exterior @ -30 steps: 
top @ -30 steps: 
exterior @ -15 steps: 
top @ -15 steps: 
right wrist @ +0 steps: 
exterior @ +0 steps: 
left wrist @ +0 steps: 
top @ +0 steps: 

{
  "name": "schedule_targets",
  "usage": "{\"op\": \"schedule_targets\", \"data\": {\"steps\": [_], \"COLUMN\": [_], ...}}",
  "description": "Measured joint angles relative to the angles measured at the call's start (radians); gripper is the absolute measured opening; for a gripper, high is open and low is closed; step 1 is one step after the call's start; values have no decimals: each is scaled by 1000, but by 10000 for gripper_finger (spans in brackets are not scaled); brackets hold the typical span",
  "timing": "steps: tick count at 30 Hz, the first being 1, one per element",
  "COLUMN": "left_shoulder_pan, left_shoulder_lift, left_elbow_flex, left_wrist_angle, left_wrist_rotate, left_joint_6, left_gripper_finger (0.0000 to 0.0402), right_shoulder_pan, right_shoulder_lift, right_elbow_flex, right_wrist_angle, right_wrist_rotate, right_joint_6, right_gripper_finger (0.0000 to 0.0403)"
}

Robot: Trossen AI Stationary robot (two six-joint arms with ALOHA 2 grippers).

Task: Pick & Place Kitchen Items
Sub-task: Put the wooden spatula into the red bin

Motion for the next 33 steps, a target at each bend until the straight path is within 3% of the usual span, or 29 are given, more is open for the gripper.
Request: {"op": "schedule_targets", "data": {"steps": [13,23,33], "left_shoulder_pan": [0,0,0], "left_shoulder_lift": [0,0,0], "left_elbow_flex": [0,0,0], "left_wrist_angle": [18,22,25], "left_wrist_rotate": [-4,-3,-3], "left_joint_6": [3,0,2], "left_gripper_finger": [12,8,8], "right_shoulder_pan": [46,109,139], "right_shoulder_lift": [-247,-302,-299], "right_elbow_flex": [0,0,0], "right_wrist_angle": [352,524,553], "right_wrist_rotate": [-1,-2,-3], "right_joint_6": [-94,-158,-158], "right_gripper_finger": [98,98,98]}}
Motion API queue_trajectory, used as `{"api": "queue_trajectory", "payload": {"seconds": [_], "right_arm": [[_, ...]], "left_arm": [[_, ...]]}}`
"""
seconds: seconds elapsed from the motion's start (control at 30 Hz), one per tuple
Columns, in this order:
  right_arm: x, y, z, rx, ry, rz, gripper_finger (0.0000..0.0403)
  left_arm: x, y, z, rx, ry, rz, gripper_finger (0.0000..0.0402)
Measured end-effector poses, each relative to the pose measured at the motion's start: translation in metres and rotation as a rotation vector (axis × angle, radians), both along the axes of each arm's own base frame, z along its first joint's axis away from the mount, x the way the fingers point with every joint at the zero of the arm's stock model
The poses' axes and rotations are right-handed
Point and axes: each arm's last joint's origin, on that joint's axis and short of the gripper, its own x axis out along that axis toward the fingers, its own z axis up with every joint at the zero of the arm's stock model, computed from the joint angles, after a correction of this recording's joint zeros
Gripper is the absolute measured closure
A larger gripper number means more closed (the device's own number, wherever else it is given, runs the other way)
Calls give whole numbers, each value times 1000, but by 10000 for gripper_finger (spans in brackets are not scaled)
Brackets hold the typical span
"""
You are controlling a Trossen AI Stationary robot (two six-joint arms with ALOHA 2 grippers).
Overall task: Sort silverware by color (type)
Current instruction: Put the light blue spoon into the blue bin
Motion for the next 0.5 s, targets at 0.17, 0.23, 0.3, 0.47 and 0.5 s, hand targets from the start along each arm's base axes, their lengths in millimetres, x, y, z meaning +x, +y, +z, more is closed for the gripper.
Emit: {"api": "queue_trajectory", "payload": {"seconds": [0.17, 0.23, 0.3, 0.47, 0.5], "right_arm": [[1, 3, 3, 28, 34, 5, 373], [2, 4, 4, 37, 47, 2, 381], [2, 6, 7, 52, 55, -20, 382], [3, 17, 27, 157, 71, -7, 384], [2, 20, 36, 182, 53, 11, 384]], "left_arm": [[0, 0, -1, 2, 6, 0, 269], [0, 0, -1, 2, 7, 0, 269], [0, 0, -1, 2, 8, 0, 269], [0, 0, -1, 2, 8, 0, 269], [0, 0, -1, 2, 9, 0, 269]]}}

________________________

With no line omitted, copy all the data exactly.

Result of this exercise
exterior @ -30 steps: 
top @ -30 steps: 
exterior @ -15 steps: 
top @ -15 steps: 
right wrist @ +0 steps: 
exterior @ +0 steps: 
left wrist @ +0 steps: 
top @ +0 steps: 

{
  "name": "schedule_targets",
  "usage": "{\"op\": \"schedule_targets\", \"data\": {\"steps\": [_], \"COLUMN\": [_], ...}}",
  "description": "Measured joint angles relative to the angles measured at the call's start (radians); gripper is the absolute measured opening; for a gripper, high is open and low is closed; step 1 is one step after the call's start; values have no decimals: each is scaled by 1000, but by 10000 for gripper_finger (spans in brackets are not scaled); brackets hold the typical span",
  "timing": "steps: tick count at 30 Hz, the first being 1, one per element",
  "COLUMN": "left_shoulder_pan, left_shoulder_lift, left_elbow_flex, left_wrist_angle, left_wrist_rotate, left_joint_6, left_gripper_finger (0.0000 to 0.0402), right_shoulder_pan, right_shoulder_lift, right_elbow_flex, right_wrist_angle, right_wrist_rotate, right_joint_6, right_gripper_finger (0.0000 to 0.0403)"
}

Robot: Trossen AI Stationary robot (two six-joint arms with ALOHA 2 grippers).

Task: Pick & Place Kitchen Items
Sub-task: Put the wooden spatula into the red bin

Motion for the next 33 steps, a target at each bend until the straight path is within 3% of the usual span, or 29 are given, more is open for the gripper.
Request: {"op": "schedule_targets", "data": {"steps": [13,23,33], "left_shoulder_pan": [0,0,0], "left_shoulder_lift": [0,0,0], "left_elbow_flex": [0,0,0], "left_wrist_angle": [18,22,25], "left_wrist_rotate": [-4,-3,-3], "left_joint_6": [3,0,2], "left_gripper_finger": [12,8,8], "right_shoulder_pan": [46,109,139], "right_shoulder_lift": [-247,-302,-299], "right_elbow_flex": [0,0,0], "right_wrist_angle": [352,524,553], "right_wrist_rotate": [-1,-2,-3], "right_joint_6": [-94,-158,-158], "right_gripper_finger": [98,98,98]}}
Motion API queue_trajectory, used as `{"api": "queue_trajectory", "payload": {"seconds": [_], "right_arm": [[_, ...]], "left_arm": [[_, ...]]}}`
"""
seconds: seconds elapsed from the motion's start (control at 30 Hz), one per tuple
Columns, in this order:
  right_arm: x, y, z, rx, ry, rz, gripper_finger (0.0000..0.0403)
  left_arm: x, y, z, rx, ry, rz, gripper_finger (0.0000..0.0402)
Measured end-effector poses, each relative to the pose measured at the motion's start: translation in metres and rotation as a rotation vector (axis × angle, radians), both along the axes of each arm's own base frame, z along its first joint's axis away from the mount, x the way the fingers point with every joint at the zero of the arm's stock model
The poses' axes and rotations are right-handed
Point and axes: each arm's last joint's origin, on that joint's axis and short of the gripper, its own x axis out along that axis toward the fingers, its own z axis up with every joint at the zero of the arm's stock model, computed from the joint angles, after a correction of this recording's joint zeros
Gripper is the absolute measured closure
A larger gripper number means more closed (the device's own number, wherever else it is given, runs the other way)
Calls give whole numbers, each value times 1000, but by 10000 for gripper_finger (spans in brackets are not scaled)
Brackets hold the typical span
"""
You are controlling a Trossen AI Stationary robot (two six-joint arms with ALOHA 2 grippers).
Overall task: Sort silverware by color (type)
Current instruction: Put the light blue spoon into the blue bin
Motion for the next 0.5 s, targets at 0.17, 0.23, 0.3, 0.47 and 0.5 s, hand targets from the start along each arm's base axes, their lengths in millimetres, x, y, z meaning +x, +y, +z, more is closed for the gripper.
Emit: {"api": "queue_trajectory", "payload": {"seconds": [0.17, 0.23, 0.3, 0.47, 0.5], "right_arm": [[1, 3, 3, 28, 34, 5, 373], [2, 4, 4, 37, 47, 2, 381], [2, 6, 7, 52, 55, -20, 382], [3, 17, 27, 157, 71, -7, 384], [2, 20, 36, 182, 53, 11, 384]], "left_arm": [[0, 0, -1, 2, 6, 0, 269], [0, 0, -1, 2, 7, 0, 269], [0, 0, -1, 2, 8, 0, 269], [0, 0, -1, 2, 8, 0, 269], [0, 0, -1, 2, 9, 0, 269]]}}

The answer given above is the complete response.